Well, we would say, "Get your _nuts_ some help." but it could have
only its literal slang meaning, i.e. the guy has a medical problem
involving his testes. Using "balls" instead of "nuts" would be like
using "cock" to mean "penis."


On 9/27/07, Laurence Horn <laurence.horn at> wrote:
> ---------------------- Information from the mail header -----------------------
> Sender:       American Dialect Society <ADS-L at LISTSERV.UGA.EDU>
> Poster:       Laurence Horn <laurence.horn at YALE.EDU>
> Subject:      Re: Pronoun [was Finally!]

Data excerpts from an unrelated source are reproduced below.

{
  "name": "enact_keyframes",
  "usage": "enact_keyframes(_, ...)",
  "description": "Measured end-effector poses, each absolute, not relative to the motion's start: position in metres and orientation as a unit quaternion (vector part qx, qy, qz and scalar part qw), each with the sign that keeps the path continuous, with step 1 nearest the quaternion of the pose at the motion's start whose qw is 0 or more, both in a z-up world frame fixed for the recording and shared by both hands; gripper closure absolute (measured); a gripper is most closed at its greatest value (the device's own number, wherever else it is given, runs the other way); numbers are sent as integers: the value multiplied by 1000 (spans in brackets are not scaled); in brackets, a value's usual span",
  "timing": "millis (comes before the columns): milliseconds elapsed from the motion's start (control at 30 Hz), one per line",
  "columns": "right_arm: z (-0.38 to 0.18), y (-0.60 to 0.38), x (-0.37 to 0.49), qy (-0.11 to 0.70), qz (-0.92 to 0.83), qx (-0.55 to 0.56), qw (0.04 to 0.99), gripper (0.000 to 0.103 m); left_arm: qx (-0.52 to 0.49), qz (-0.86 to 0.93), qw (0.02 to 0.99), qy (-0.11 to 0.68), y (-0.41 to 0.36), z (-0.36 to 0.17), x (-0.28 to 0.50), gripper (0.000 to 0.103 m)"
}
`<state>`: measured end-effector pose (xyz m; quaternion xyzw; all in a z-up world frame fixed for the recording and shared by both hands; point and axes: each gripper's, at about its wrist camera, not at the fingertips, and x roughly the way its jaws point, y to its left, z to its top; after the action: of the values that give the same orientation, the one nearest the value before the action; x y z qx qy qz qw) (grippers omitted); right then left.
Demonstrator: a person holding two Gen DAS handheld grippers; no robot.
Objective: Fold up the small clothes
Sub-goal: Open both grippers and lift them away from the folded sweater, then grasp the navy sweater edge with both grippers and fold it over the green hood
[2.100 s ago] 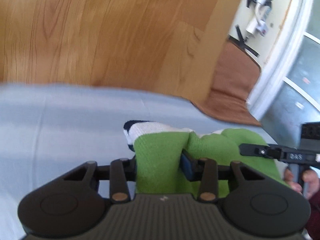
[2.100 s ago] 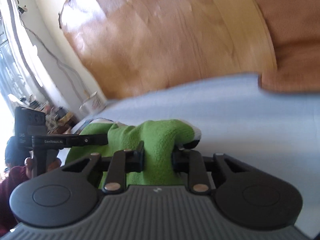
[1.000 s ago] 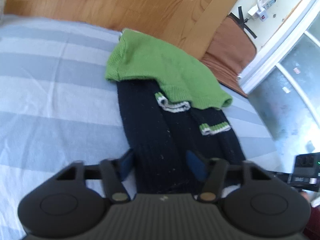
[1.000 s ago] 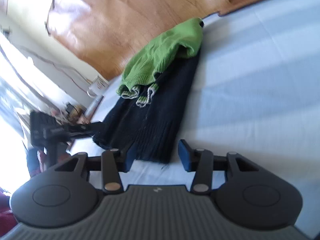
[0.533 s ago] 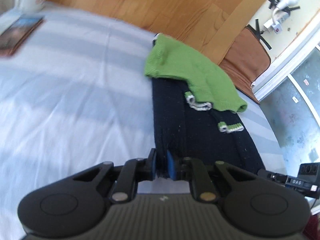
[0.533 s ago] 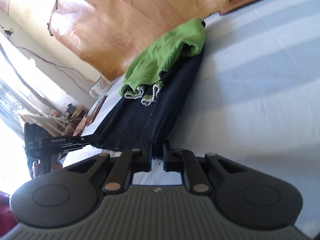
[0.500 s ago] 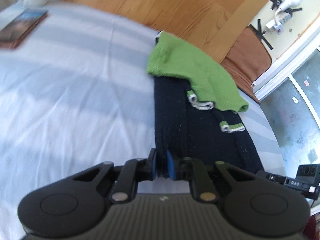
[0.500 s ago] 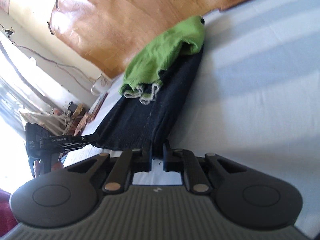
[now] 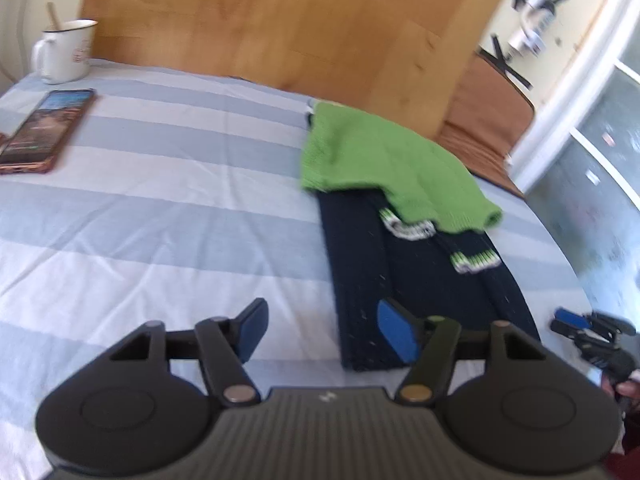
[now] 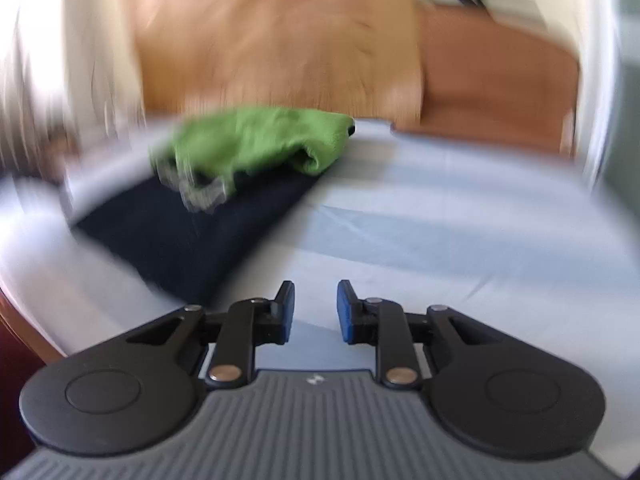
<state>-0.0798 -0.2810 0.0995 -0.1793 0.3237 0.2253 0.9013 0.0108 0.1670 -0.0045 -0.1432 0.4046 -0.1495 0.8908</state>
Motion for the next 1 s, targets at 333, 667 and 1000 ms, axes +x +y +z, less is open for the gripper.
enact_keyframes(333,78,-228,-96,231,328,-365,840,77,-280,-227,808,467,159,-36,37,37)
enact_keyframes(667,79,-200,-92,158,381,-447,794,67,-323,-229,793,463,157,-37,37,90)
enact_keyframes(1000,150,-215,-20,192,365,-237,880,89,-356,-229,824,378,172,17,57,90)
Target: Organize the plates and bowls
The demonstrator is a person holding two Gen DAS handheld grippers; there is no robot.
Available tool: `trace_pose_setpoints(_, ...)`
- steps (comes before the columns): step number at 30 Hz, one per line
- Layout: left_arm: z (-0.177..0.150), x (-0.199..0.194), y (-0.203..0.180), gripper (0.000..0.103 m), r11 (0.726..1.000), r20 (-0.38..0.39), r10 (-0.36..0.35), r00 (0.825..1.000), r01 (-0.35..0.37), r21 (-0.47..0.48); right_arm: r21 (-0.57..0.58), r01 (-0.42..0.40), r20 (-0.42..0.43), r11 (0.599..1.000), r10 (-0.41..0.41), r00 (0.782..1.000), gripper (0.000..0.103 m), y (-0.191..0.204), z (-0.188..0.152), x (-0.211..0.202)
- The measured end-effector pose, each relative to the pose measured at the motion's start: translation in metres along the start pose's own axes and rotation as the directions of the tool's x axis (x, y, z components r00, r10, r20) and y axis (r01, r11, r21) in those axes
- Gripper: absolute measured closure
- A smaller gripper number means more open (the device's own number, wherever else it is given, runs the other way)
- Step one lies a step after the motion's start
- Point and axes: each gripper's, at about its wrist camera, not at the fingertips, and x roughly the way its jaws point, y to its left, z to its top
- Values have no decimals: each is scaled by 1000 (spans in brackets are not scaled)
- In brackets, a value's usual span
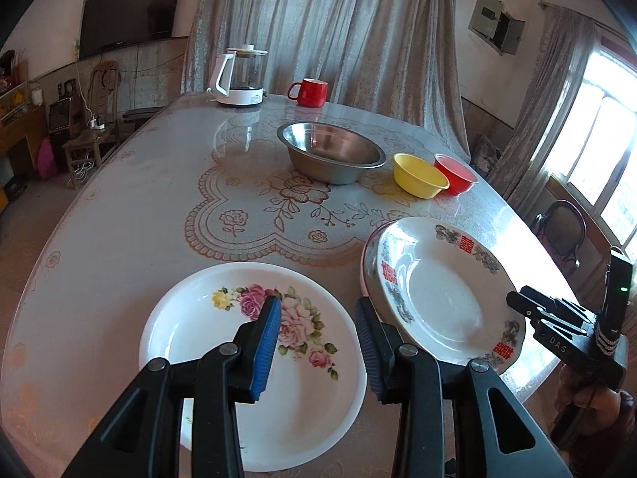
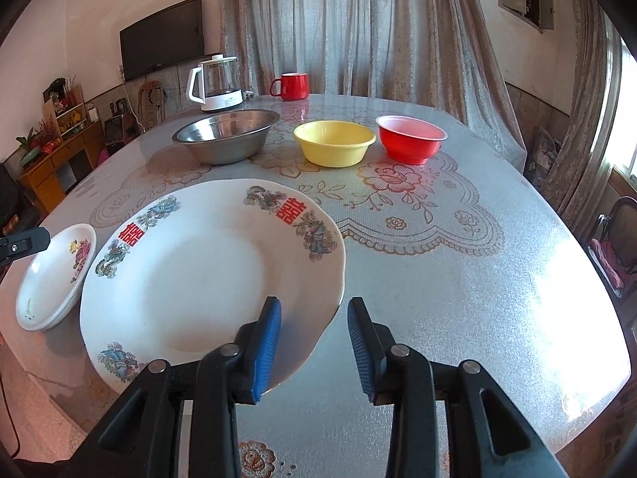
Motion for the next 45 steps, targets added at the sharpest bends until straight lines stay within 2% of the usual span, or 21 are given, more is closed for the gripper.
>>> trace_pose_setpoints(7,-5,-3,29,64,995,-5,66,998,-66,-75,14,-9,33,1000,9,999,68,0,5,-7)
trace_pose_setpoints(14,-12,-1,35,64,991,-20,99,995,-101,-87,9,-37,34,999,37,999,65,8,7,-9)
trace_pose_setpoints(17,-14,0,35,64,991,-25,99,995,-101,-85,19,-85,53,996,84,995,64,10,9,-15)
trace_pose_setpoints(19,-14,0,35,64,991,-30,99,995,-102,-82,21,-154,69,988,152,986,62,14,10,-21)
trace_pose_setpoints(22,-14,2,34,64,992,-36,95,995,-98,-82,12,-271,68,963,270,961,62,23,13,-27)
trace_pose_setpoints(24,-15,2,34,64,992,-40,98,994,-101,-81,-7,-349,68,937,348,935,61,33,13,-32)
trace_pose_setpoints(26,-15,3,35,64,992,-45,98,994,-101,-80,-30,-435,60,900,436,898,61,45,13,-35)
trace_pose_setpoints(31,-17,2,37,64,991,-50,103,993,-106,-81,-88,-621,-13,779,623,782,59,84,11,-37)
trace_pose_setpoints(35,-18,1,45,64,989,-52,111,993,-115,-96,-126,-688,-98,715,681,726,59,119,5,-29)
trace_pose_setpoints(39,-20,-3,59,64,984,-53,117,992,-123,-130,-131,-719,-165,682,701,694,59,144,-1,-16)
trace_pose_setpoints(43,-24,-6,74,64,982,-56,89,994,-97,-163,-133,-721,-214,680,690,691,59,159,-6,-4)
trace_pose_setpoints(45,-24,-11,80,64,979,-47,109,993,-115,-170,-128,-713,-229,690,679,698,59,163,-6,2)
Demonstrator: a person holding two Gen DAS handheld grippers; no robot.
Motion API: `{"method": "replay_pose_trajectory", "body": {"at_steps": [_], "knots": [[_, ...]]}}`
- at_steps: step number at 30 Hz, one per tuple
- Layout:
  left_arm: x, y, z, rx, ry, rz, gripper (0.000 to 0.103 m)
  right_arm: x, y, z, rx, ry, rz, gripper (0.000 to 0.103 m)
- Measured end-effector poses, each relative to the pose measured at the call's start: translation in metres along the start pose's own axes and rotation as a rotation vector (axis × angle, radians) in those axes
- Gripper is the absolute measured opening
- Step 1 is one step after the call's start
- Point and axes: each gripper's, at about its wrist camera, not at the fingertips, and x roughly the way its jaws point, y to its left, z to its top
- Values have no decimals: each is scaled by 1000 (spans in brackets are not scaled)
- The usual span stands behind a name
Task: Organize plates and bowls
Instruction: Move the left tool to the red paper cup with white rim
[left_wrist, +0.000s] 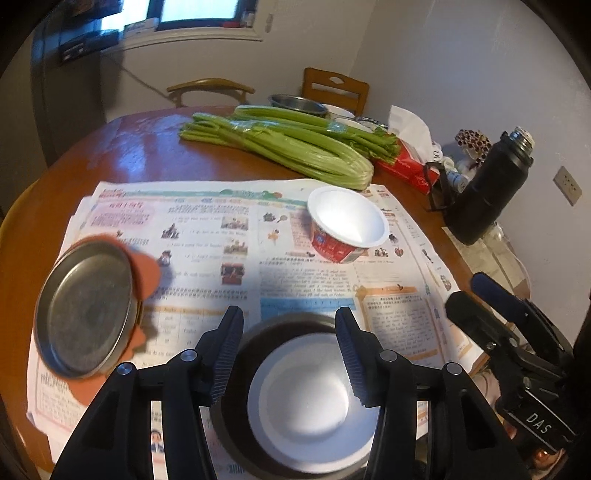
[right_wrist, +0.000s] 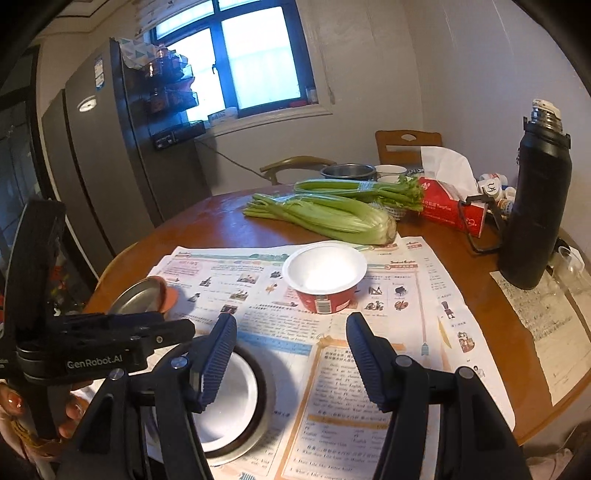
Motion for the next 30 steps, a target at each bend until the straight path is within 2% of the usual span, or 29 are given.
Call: {"method": "replay_pose_trajectory", "body": {"at_steps": [3,8,13,25,30], "knots": [[8,-3,8,21,11,-9,54,10,-5,4,15,19,20,62],[18,-5,30,35,-3,-22,53,26,-11,13,10,37,-2,62],[33,-9,49,27,-10,-33,54,36,-22,27,21,20,-29,62],[83,-19,79,60,78,-41,54,69,-61,45,67,53,-109,62],[96,-20,88,59,102,-51,54,93,-72,46,73,112,-111,62]]}}
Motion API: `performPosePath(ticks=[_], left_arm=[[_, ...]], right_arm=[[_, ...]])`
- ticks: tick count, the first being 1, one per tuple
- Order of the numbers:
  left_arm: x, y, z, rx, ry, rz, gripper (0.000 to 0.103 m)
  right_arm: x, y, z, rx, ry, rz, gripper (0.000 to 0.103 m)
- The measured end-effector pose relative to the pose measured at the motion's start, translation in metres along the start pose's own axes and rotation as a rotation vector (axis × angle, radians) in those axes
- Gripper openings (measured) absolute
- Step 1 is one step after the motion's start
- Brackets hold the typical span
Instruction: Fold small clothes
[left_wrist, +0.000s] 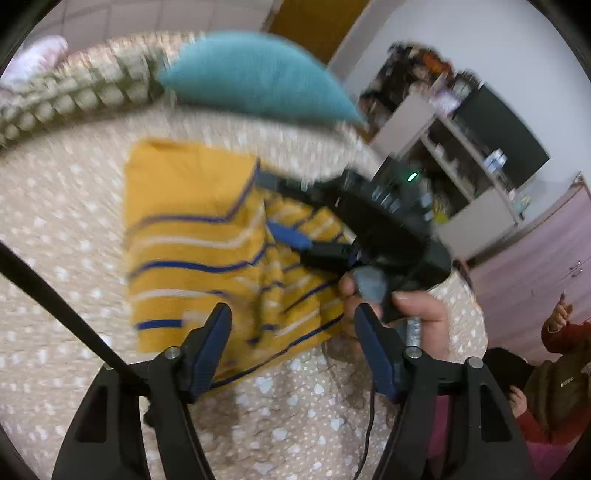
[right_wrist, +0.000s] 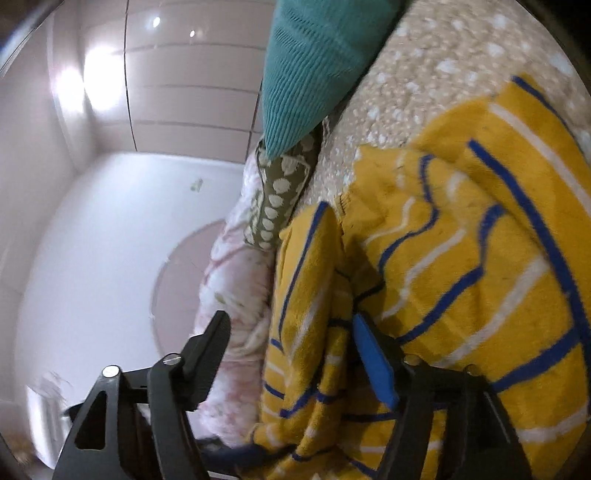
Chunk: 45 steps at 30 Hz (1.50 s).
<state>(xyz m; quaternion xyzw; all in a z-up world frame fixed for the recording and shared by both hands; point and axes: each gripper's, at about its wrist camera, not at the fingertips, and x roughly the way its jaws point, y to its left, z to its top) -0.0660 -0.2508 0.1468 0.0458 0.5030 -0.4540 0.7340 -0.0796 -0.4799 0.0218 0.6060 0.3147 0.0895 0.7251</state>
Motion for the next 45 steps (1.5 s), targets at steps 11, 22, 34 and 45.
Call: performPosePath(ticks=[11, 22, 34, 45], left_arm=[[0.020, 0.078, -0.025, -0.166, 0.048, 0.224, 0.068], [0.072, 0.049, -0.011, -0.087, 0.044, 0.244, 0.069], [0.092, 0.052, -0.023, -0.131, 0.073, 0.234, 0.072], [0.088, 0.043, -0.040, -0.119, 0.057, 0.280, 0.077]], right_arm=[[0.061, 0.044, -0.028, -0.363, 0.148, -0.350, 0.027], [-0.003, 0.067, 0.004, -0.636, 0.031, -0.697, 0.018], [-0.050, 0.084, -0.036, -0.696, 0.001, -0.739, 0.052], [-0.050, 0.064, -0.079, -0.789, 0.054, -0.890, 0.041]])
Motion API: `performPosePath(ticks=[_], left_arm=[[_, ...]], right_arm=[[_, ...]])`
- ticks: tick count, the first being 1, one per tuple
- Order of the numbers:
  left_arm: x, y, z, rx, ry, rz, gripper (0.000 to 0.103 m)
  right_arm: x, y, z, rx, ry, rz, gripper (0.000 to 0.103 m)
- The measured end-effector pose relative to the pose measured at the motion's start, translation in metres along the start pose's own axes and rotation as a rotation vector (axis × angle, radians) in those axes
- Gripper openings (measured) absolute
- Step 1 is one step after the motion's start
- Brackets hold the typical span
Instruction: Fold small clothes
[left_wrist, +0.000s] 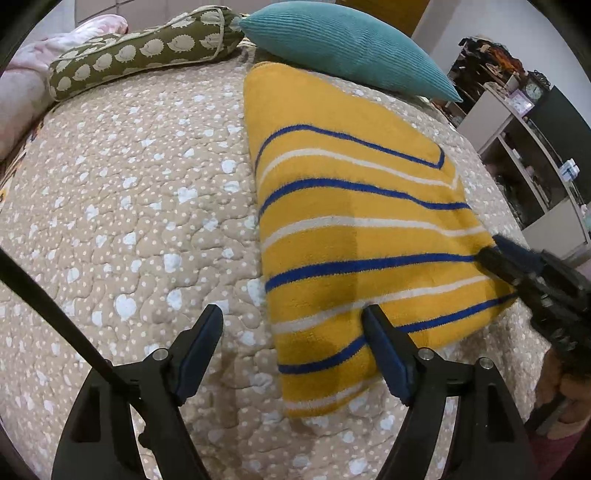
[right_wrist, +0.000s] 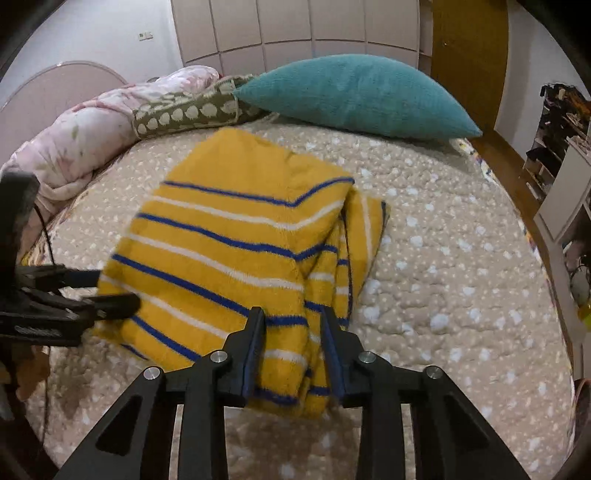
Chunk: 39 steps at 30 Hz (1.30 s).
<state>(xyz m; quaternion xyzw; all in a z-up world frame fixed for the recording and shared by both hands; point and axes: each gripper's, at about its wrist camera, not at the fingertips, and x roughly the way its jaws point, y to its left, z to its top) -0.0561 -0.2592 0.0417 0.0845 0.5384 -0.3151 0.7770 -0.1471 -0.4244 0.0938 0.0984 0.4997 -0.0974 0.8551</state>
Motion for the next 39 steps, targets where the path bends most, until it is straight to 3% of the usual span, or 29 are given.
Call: performPosePath(ticks=[1, 3, 8, 10, 12, 14, 16, 17, 18, 19, 20, 22, 25, 29, 33, 36, 39], left_arm=[[0.001, 0.000, 0.001, -0.003, -0.001, 0.003, 0.077], [0.000, -0.002, 0.001, -0.002, -0.006, 0.013, 0.077], [-0.001, -0.009, 0.001, 0.039, -0.025, 0.053, 0.079], [0.000, -0.011, 0.001, 0.043, -0.030, 0.062, 0.080], [0.002, -0.012, 0.001, 0.039, -0.027, 0.063, 0.080], [0.002, -0.011, 0.002, 0.032, -0.026, 0.060, 0.080], [0.003, -0.013, 0.002, 0.032, -0.027, 0.062, 0.080], [0.004, -0.014, 0.002, 0.035, -0.027, 0.065, 0.080], [0.004, -0.014, 0.002, 0.035, -0.027, 0.064, 0.080], [0.003, -0.014, 0.002, 0.038, -0.026, 0.064, 0.080], [0.003, -0.015, 0.002, 0.042, -0.023, 0.067, 0.080], [0.002, -0.017, 0.002, 0.049, -0.024, 0.068, 0.080], [0.004, -0.018, 0.001, 0.059, -0.029, 0.064, 0.081], [0.005, -0.015, 0.000, 0.033, -0.018, 0.043, 0.081], [0.002, -0.012, 0.002, 0.039, -0.022, 0.048, 0.081], [0.004, -0.010, 0.001, 0.032, -0.023, 0.050, 0.081], [0.005, -0.012, 0.002, 0.028, -0.026, 0.053, 0.082]], right_arm=[[-0.005, -0.003, 0.003, 0.015, -0.014, 0.008, 0.052], [-0.010, -0.005, 0.008, 0.062, -0.038, 0.015, 0.061], [0.002, 0.005, 0.009, 0.052, -0.041, -0.001, 0.060], [0.004, 0.001, 0.009, 0.090, -0.066, -0.041, 0.059], [0.007, -0.010, 0.013, 0.173, -0.068, 0.001, 0.059], [0.013, -0.020, 0.023, 0.238, -0.076, 0.033, 0.065], [0.025, -0.026, 0.029, 0.255, -0.067, 0.000, 0.071], [0.037, -0.029, 0.032, 0.267, -0.041, 0.013, 0.071], [0.042, -0.028, 0.032, 0.270, -0.030, 0.038, 0.062], [0.047, -0.028, 0.033, 0.265, -0.031, 0.062, 0.042], [0.046, -0.024, 0.034, 0.236, -0.045, 0.069, 0.032], [0.035, -0.014, 0.034, 0.173, -0.075, 0.042, 0.023], [0.020, -0.008, 0.029, 0.120, -0.117, -0.008, 0.022], [0.035, -0.022, 0.018, 0.184, -0.076, -0.015, 0.022], [0.023, -0.031, 0.022, 0.254, -0.076, 0.013, 0.041], [0.007, -0.028, 0.028, 0.258, -0.119, -0.004, 0.042], [0.001, -0.017, 0.027, 0.216, -0.103, 0.013, 0.045]])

> -------------------------------------------------------------------------------
> At 9:01 AM -0400 9/27/07, Benjamin Zimmer wrote:
> >On 9/26/07, Laurence Horn <laurence.horn at> wrote:
> >>
> >>  At 6:04 PM -0700 9/26/07, Jonathan Lighter wrote:
> >>  >Am disappointed to see that the authors of that article did not find
> >>  >the historical perspective in HDAS of any use or interest.
> >>
> >>  ...and a very rich entry, or set of entries, it is.  I was just
> >>  thinking of "Don't let your mouth write a check your ass can't cash",
> >>  and that's in there with a couple of hits, under the 'ability and
> >>  determination' entry.  Wilson's friend's greeting ("How's your ass?")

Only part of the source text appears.